His legs stiffened, waiting for the signal to race into the
rows of grapes across the way. Behind him, more campesinos, all of them strikers, hid under branches. One of them
shuffled his feet on some leaves. Papa squatting just ahead half raised his
hand: Stay quiet. Stay low. Don’t be
seen.
Adrian wanted to add what they all knew—If they find you in the fields, they’ll bust your head, stomp you into
the ground, then drag you off in handcuffs.

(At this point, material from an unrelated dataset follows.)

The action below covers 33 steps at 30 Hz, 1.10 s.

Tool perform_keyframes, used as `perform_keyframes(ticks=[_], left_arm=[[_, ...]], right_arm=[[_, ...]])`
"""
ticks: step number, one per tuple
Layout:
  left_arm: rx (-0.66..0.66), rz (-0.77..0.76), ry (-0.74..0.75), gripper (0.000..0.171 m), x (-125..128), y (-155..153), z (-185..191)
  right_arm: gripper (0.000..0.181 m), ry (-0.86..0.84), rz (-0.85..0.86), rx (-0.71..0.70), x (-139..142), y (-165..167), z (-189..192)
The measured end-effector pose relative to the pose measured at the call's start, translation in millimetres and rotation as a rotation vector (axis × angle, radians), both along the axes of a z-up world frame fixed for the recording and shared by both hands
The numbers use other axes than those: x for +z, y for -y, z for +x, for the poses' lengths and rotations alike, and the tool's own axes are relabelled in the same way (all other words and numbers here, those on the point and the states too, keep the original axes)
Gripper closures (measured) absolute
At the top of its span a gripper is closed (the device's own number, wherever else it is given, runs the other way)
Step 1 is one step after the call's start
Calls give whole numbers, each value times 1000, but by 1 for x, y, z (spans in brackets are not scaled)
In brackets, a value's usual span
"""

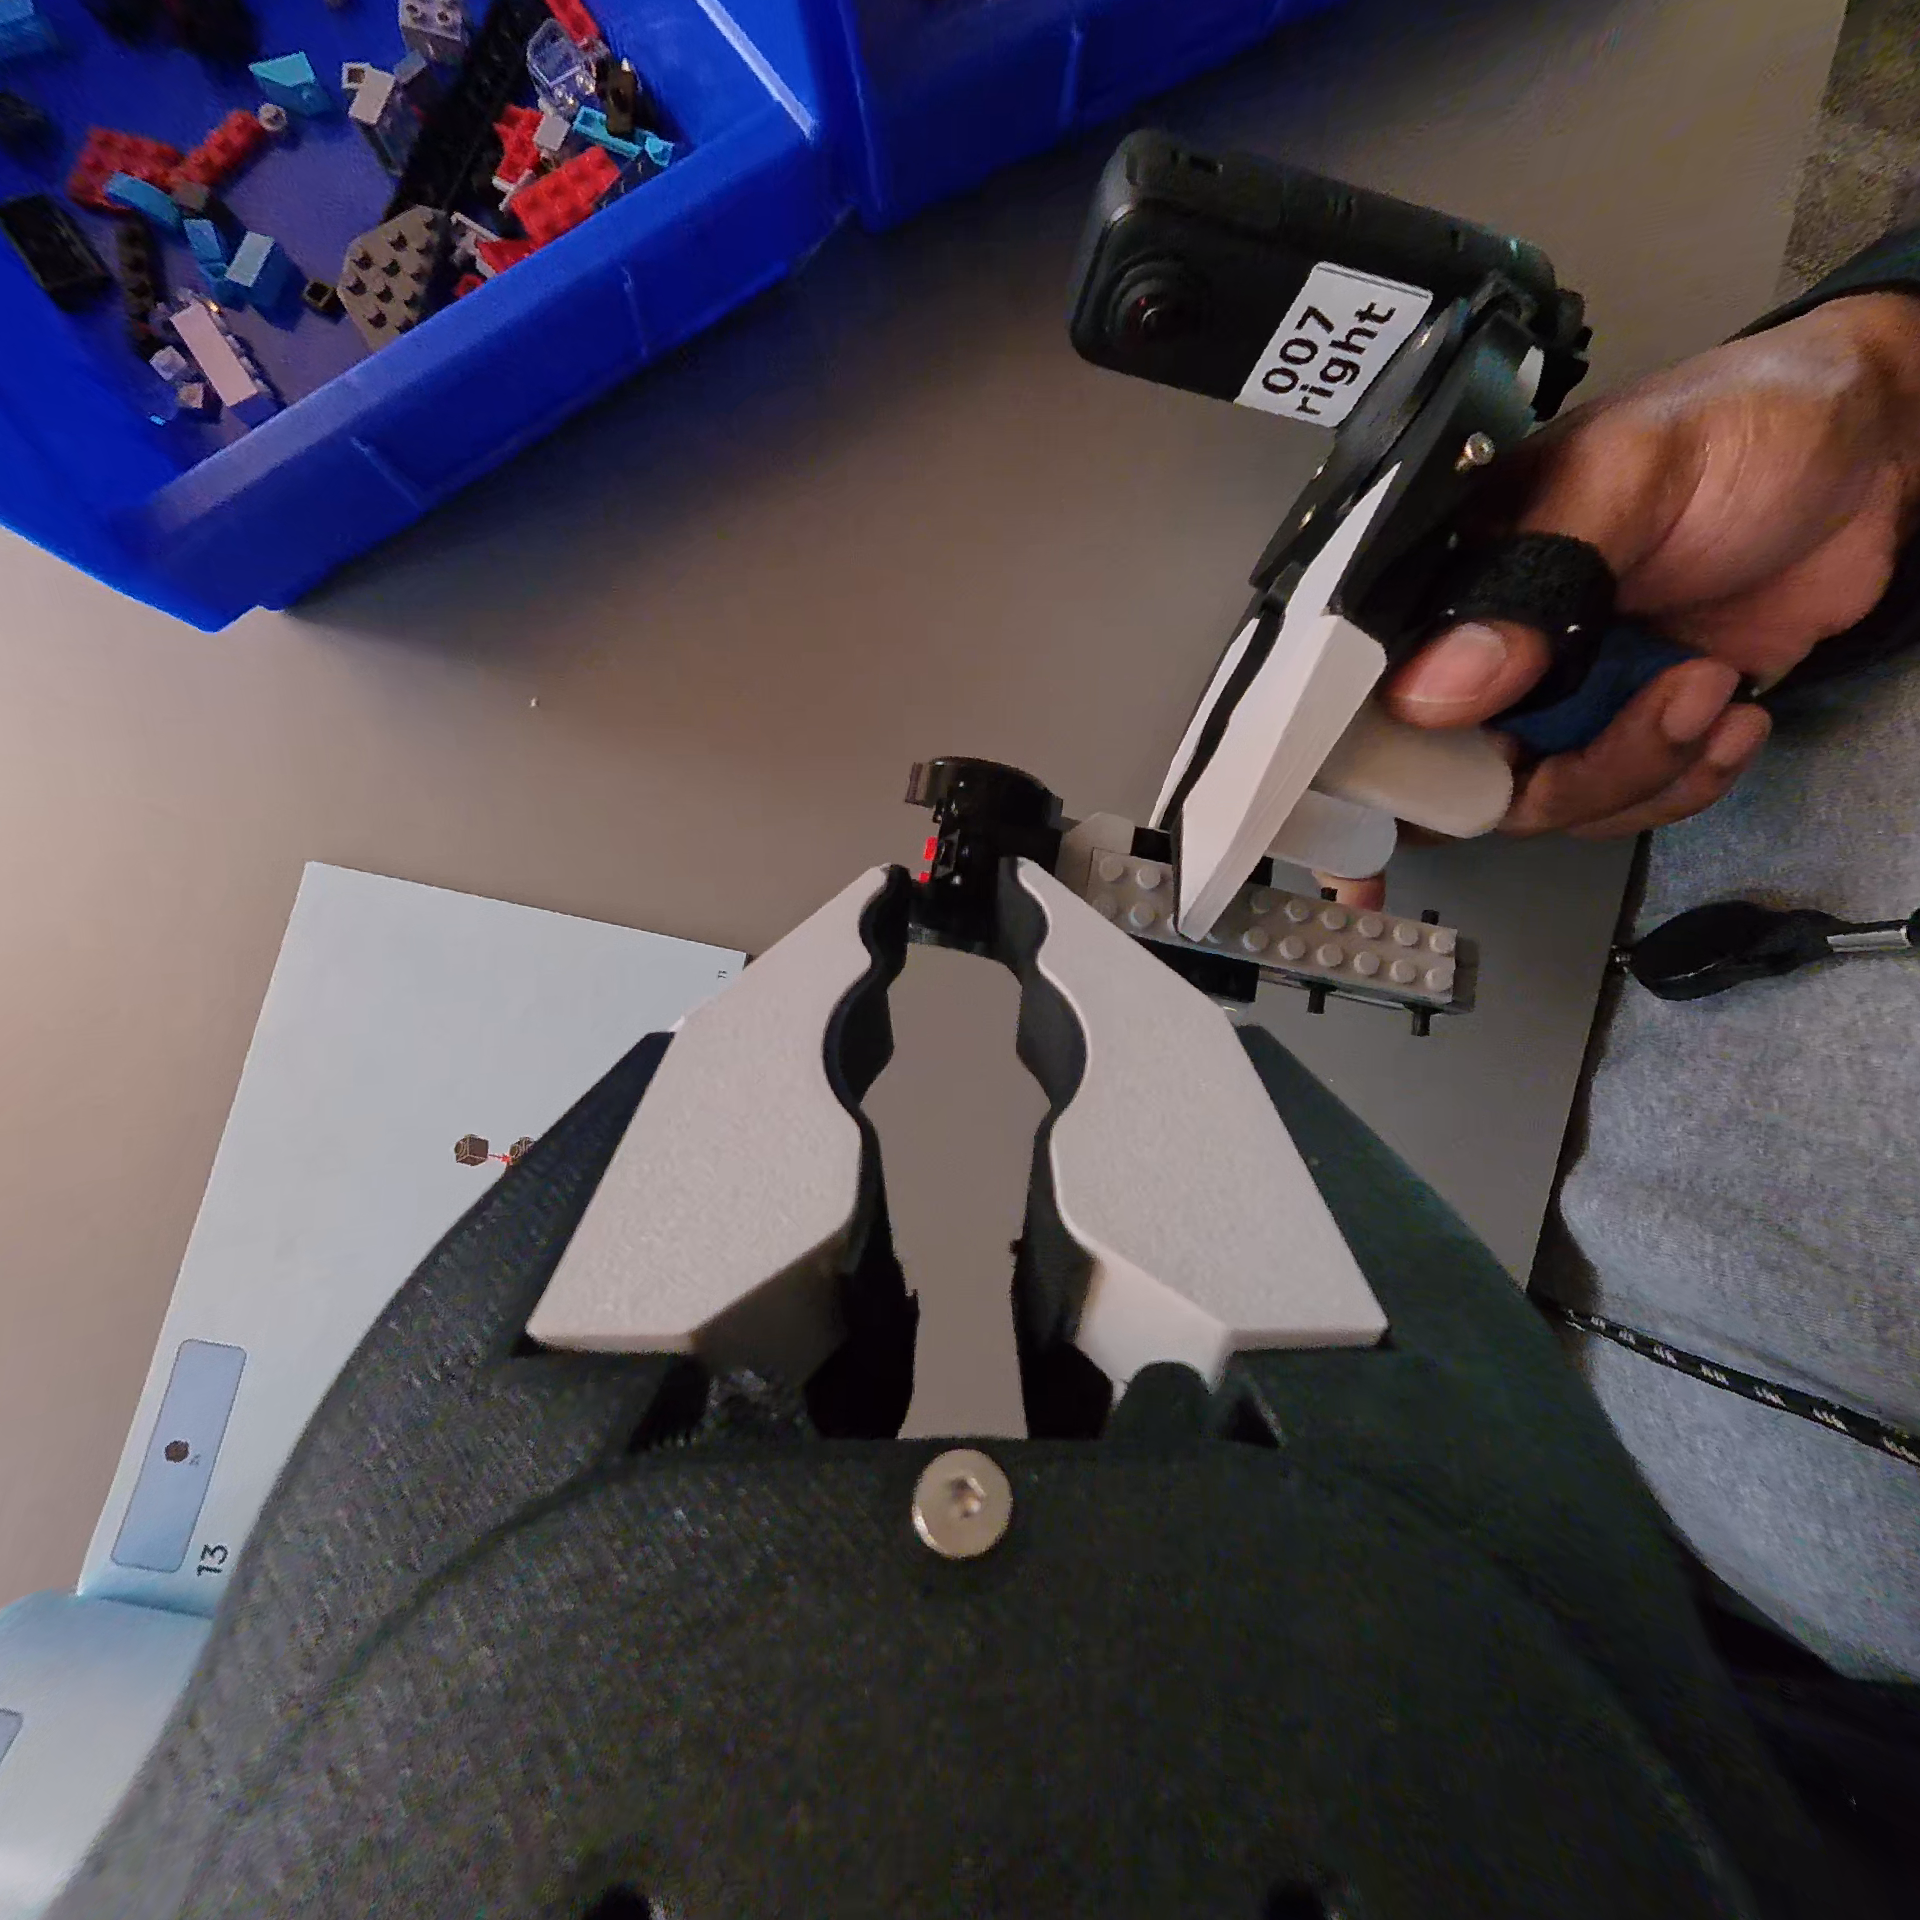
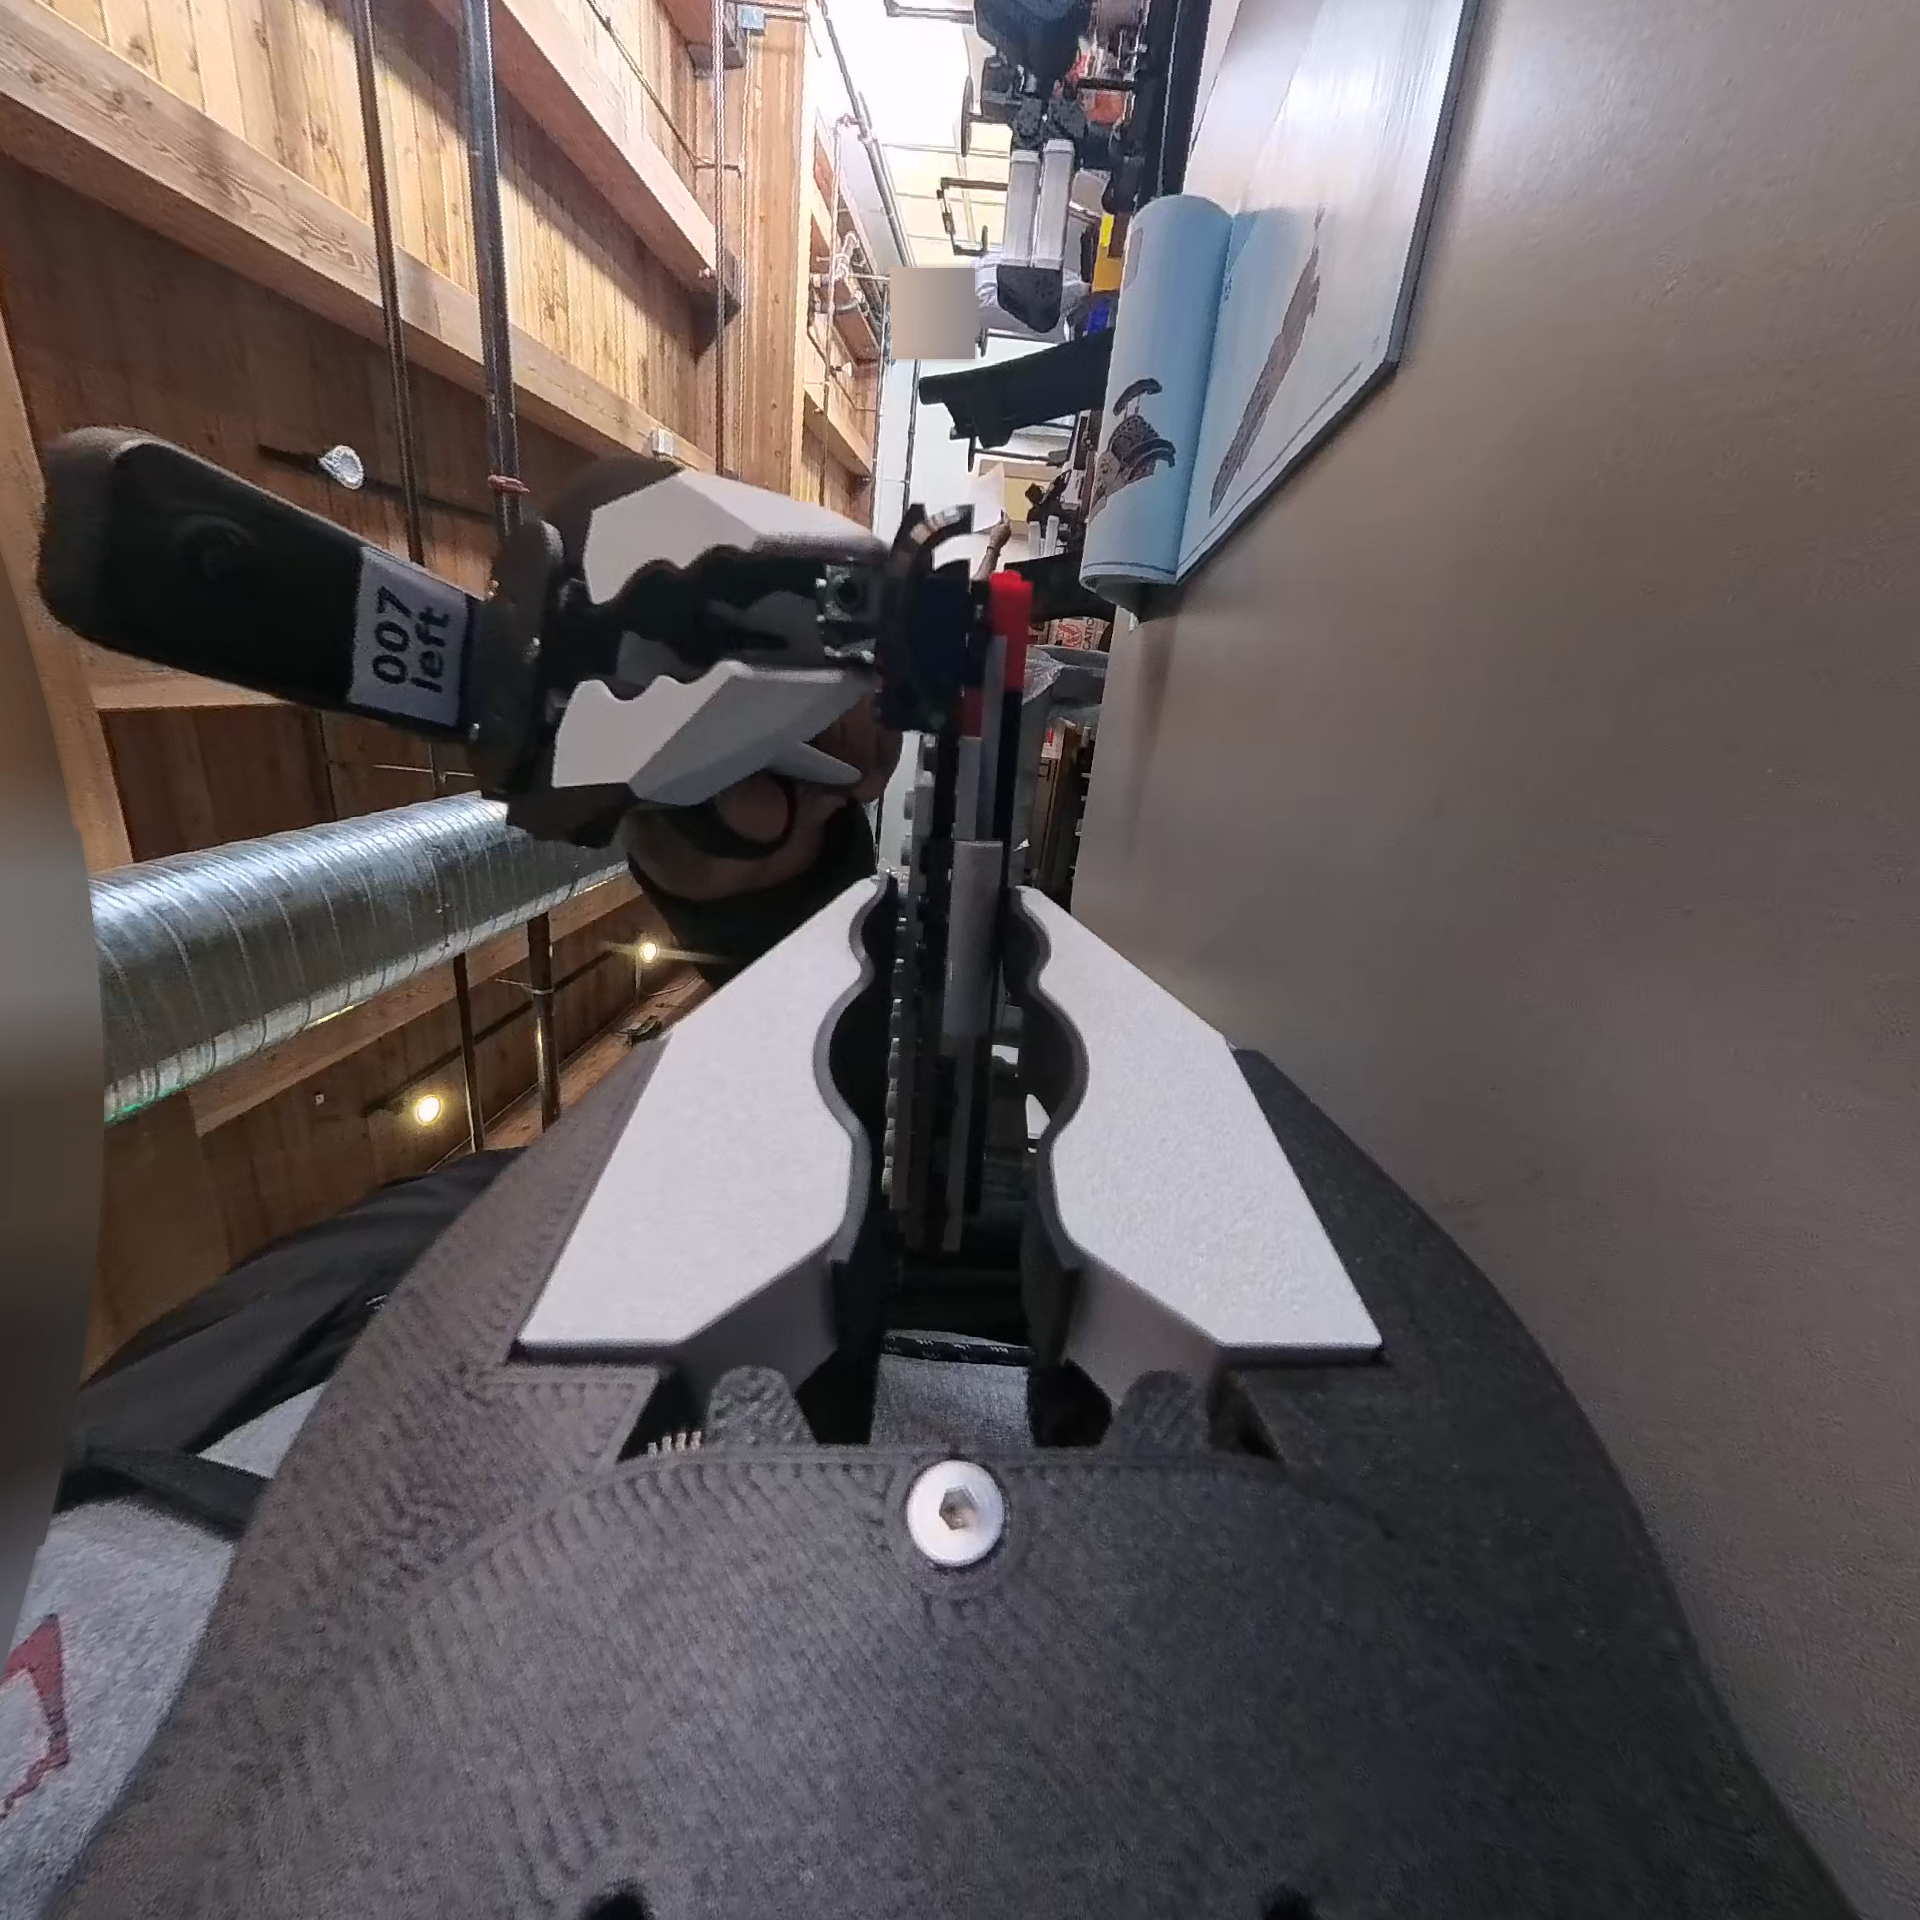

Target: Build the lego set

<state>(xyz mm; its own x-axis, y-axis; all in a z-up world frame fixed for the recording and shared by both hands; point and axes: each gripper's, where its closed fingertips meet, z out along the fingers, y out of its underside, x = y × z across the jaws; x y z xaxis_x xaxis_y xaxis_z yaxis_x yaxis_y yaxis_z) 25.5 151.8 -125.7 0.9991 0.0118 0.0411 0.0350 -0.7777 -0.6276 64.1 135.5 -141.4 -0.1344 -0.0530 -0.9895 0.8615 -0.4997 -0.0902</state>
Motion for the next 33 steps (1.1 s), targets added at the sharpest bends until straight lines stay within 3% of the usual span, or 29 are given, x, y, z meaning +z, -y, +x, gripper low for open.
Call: perform_keyframes(ticks=[5,8,11,15,20,27,33], left_arm=[[24,24,36,145,2,2,-1],[109,102,141,135,9,5,-4],[269,239,424,120,13,7,-7],[432,383,807,115,8,9,-5],[509,474,1077,114,0,6,0],[493,505,1153,118,2,-2,4],[483,523,1167,132,2,-4,2]], right_arm=[[160,0,-2,-3,0,0,0],[160,-1,-4,-6,0,-1,0],[164,-2,-8,-10,1,-2,-1],[160,-8,-5,-10,1,-1,-1],[160,-15,6,-6,1,0,-1],[160,-25,18,-6,1,1,0],[160,-41,41,0,1,3,1]])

Papa’s warning rolled through him: Never
fight back,
mijo. Do not strike any
of the grower’s men even if they hit you. It will bring shame to
la causa, what we work so hard for.
      He had met Cesar Chavez many times at Papa’s house meetings.
A saint in Papa’s eyes, a man with steel in his bones; power in his words. He
would have nothing to do with violent people. Papa believed in this nonviolence
of la causa the same way he prayed the rosary.
      Shadows moved among the vines. Adrian squinted into the
darkness, searching the far shoulder of the road. Guards! Their cigarettes
glowed, and their laughter lingered in the air. They loafed among the vines,
waiting. He imagined they held their sticks cocked. They wanted to bust heads.
The guards were big, carried clubs, and didn’t care about anything but the
grapes. Adrian had no intention of getting caught. He had school, baseball,
Darcy, and his future giving him the strength to outrun any of those gordos.
      Adrian doubted Chavez’s talk about turning the other cheek.
Could Adrian do that if one of those goons caught him and beat him? Could he not strike back? Where would it get him
in the end if he didn’t defend himself? So far it had earned his family charity
food, used clothes, and an ache in his belly.
      Papa, in jeans, and a dark jacket pulled over a sweatshirt,
kept his hand half raised. He kept his dark hair, sprinkled with gray, short,
and his sideburns high. It was almost time. The buses full of scabs would be here
soon. The strong smell of lemons brought on his hunger with a fury. For too
long, he’d eaten nothing but beans and rice. Not even a leg of chicken or a
piece of fruit. He could care less about vegetables, but damn, it wasn’t right
he couldn’t choose not to eat them.
Did a boy have to be rich around here just to eat vegetables? Fruit and
vegetables grew out of the ground like weeds here, right there for the pulling.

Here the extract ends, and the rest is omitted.